Lifetime of metastable states in resonant tunneling structures
O. A. Tretiakov, T. Gramespacher, and K. A. Matveev

TL;DR
This paper studies how long metastable states last in resonant tunneling devices, revealing that the lifetime increases exponentially with voltage and depends on sample size, providing insights into switching dynamics.
Contribution
It presents a detailed analysis of the lifetime of metastable states in resonant tunneling structures, highlighting size-dependent exponential growth of switching times.
Findings
Lifetime grows exponentially with voltage in the bistable region.
Logarithm of lifetime scales as voltage to the 3/2 power in small samples.

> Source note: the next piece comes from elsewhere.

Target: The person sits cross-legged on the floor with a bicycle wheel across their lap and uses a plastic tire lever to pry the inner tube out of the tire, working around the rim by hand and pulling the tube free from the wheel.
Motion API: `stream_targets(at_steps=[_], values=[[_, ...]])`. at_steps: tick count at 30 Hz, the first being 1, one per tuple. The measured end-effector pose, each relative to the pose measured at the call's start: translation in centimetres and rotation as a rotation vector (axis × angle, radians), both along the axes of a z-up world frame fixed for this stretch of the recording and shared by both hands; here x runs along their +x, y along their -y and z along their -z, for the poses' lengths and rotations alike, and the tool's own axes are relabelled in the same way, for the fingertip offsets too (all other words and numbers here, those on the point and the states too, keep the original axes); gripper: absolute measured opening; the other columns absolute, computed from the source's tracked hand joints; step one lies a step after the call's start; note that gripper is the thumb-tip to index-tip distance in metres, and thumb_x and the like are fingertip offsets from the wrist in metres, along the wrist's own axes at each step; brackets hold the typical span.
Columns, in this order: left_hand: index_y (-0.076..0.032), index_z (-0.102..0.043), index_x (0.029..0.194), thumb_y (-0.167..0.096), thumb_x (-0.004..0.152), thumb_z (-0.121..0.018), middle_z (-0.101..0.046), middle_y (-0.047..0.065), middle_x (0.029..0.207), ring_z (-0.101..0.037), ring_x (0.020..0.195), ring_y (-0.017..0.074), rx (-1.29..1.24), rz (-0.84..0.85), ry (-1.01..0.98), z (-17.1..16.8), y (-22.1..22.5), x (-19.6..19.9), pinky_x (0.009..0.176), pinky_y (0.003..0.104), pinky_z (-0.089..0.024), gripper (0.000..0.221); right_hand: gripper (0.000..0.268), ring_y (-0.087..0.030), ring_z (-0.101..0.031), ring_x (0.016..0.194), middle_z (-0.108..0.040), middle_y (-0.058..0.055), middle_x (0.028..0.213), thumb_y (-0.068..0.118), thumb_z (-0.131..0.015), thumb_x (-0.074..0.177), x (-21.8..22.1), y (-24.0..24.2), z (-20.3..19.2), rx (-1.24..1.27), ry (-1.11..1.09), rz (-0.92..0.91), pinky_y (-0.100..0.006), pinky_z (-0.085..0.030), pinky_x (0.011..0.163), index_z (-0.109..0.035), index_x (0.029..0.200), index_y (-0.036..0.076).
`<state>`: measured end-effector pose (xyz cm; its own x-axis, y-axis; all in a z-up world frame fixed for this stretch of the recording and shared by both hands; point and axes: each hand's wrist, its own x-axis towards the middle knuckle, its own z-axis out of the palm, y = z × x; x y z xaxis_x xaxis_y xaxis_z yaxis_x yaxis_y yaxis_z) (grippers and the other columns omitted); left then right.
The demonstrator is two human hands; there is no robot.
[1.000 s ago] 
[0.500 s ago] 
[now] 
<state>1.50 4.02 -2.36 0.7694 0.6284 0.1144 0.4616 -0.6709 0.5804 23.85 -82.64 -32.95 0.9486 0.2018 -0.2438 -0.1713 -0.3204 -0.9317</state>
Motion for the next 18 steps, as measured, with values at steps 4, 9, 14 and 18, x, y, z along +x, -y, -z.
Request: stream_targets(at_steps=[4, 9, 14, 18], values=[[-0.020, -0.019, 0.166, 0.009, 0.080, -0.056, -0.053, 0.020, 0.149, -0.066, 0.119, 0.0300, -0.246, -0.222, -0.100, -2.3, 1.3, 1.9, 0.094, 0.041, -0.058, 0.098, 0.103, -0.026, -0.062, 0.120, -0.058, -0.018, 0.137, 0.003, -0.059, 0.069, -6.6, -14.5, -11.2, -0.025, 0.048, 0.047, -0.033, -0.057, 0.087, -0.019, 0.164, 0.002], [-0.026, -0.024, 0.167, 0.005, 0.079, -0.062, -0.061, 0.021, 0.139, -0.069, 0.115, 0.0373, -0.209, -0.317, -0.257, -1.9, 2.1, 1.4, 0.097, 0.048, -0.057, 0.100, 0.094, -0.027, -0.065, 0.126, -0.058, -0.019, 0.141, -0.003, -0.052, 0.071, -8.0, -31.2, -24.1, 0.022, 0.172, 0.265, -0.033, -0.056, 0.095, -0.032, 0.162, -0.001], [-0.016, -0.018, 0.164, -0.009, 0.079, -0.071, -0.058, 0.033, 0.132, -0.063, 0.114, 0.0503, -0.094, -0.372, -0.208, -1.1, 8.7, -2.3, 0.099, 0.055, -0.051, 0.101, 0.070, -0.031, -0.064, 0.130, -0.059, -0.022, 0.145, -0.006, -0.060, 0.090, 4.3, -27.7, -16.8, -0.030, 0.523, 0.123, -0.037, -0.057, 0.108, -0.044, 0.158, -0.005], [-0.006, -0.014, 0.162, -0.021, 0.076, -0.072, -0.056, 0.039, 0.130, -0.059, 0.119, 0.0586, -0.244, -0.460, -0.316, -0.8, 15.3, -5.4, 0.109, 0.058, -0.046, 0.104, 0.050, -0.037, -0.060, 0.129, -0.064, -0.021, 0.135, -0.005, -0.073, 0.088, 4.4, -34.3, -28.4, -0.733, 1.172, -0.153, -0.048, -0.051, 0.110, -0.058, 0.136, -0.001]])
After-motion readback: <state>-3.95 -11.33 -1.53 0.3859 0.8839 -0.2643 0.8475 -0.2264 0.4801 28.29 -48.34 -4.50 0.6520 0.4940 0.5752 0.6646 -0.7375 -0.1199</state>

In larger samples, the lifetime's logarithm is linearly proportional to voltage.
Abstract
We investigate the transport of electrons through a double-barrier resonant-tunneling structure in the regime where the current-voltage characteristics exhibit bistability. In this regime one of the states is metastable, and the system eventually switches from it to the stable state. We show that the mean switching time grows exponentially as the voltage across the device is tuned from the its boundary value into the bistable region. In samples of small area we find that the logarithm of the lifetime is proportional to the voltage (measured from its boundary value) to the 3/2 power, while in larger samples the logarithm of the lifetime is linearly proportional to the voltage.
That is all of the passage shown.